A Palestinian is carried into Nasser Hospital Jan. 22, 2024, in Khan Younis in the southern Gaza Strip who was wounded in an Israeli airstrike, amid the ongoing conflict between Israel and the Palestinian Islamist group Hamas. OSV News photo/Ahmed Zakot, Reuters

Jerusalem church official: Gaza situation 'extremely catastrophic'

By  Barb Fraze, OSV News
  • January 22, 2024

The situation in the Gaza Strip is "extremely catastrophic," and people are dying not only from violence but from preventable illnesses, said the CEO of the Latin Patriarchate of Jerusalem.

"People are really losing their life because of no treatment, no medical care," Sami El-Yousef, CEO, told OSV News Jan. 20. He repeatedly described the situation as "catastrophic" throughout the interview.

The supplies that are being allowed in are being transported from Egypt into southern Gaza Strip.

"There have been no supplies allowed into the northern part of Gaza," including Gaza City, where most Christians are sheltering in the Catholic and Orthodox parishes, El-Yousef said.

He said that during January, a black market has sprung up, and things such as medicine and blankets were being sold for 10 times the amount they sold for before Israel declared war on Hamas in retaliation for an Oct. 7 land and air attack launched by the militant Islamic group.

At the beginning of the war, a Gaza medical clinic run by the Catholic charitable agency Caritas transferred most of its medicine stock to Holy Family Catholic Parish, but all of those supplies are now depleted, El-Yousef said.

Of the approximately 800 Christians sheltering at the two parishes, seven have died "from medical neglect." One 35-year-old died when his appendix ruptured and he could not get to a hospital; the rest were elderly. At least five women over 80 have fallen and have injuries that prevent them from walking, he said. Five or six remain injured from a December sniper attack; their injuries do "not appear life-threatening … but they need treatment."

He spoke of one woman hit by shrapnel who was fortunate enough to have it removed -- under anesthesia -- at the Anglican hospital, but she had no pain medication for when the anesthesia wore off. The Washington Post reported Jan. 20 about one surgeon who had amputated his niece's leg on a kitchen table -- without anesthetics. The story said many doctors are performing surgeries without anesthesia or pain relief.

"I would consider our people to be lucky, compared to what the general population" of the Gaza Strip is enduring, El-Yousef said of the small Christian community.

Israel began a blockade of the Gaza Strip in 2007, after Hamas militarily took over the Gaza Strip.

El-Yousef said before the current Israel-Hamas war, Israel was allowing about 600 truckloads of aid into the territory. Now, he said, about 200 truckloads are allowed in each day, and Israeli soldiers search each truck multiple times so that nothing can be smuggled in to help Hamas.

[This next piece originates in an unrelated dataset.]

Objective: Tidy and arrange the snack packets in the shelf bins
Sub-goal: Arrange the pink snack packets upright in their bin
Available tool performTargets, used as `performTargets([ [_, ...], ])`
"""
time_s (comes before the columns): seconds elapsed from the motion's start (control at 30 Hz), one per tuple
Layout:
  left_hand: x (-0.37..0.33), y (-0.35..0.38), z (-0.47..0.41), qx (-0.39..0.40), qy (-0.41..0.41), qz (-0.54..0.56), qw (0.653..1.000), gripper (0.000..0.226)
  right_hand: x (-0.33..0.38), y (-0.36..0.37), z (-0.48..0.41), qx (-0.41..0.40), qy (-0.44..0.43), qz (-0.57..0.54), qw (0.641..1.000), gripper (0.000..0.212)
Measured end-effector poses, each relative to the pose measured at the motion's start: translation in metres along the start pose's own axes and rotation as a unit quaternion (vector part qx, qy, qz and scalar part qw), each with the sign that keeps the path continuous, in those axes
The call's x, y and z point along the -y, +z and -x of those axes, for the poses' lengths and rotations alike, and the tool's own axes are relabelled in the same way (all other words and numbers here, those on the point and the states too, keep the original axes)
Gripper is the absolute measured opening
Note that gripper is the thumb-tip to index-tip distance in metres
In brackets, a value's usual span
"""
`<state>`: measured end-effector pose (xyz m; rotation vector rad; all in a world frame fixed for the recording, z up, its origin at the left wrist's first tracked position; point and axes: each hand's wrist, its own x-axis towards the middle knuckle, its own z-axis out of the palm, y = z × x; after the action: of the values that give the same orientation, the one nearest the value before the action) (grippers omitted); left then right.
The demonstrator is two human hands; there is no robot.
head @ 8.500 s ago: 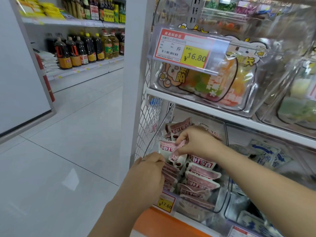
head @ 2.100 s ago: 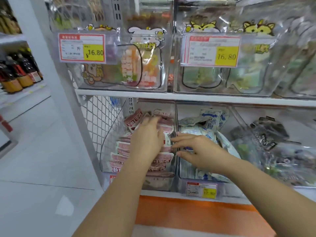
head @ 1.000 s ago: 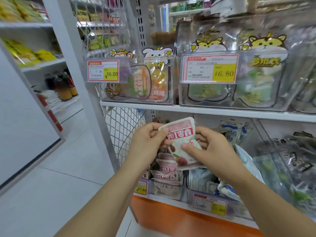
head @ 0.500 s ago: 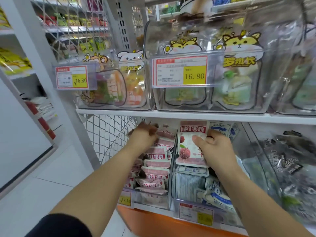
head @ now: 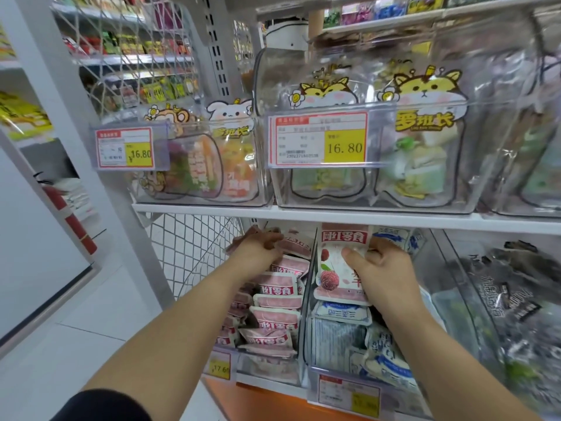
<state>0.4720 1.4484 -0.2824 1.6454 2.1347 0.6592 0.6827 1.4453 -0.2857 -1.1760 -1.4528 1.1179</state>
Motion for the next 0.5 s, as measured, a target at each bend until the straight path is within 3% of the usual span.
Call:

He said the list of prohibited items is growing; for instance, incubators and oxygen machines are forbidden.

The World Health Organization said in mid-January that of the 36 hospitals operating in Gaza before the war, only 17 remain functioning.

The Associated Press reported that, under a deal mediated by France and Qatar, a shipment of medicine for dozens of Israeli hostages held by Hamas arrived in Gaza Jan. 17. As part of that deal, for each box for the hostages, 1,000 boxes of medicine would be sent for Palestinians.

El-Yousef said the local Christian community wanted to conduct clothing and blanket drives for the Gaza Christian community -- when people fled to the church compounds in October, the weather was still warm -- but Israel is not allowing goods into Gaza.

The patriarchate is able to send money to the Christian community. El-Yousef acknowledged that money now sent for food and medicine would be used to purchase supplies from the black market.

"It's very painful, but what are the choices? People either starve to death or you pay for what you can get," he said.

"Money is not an issue and will never be an issue to sustain the lives of these people in Gaza," he added.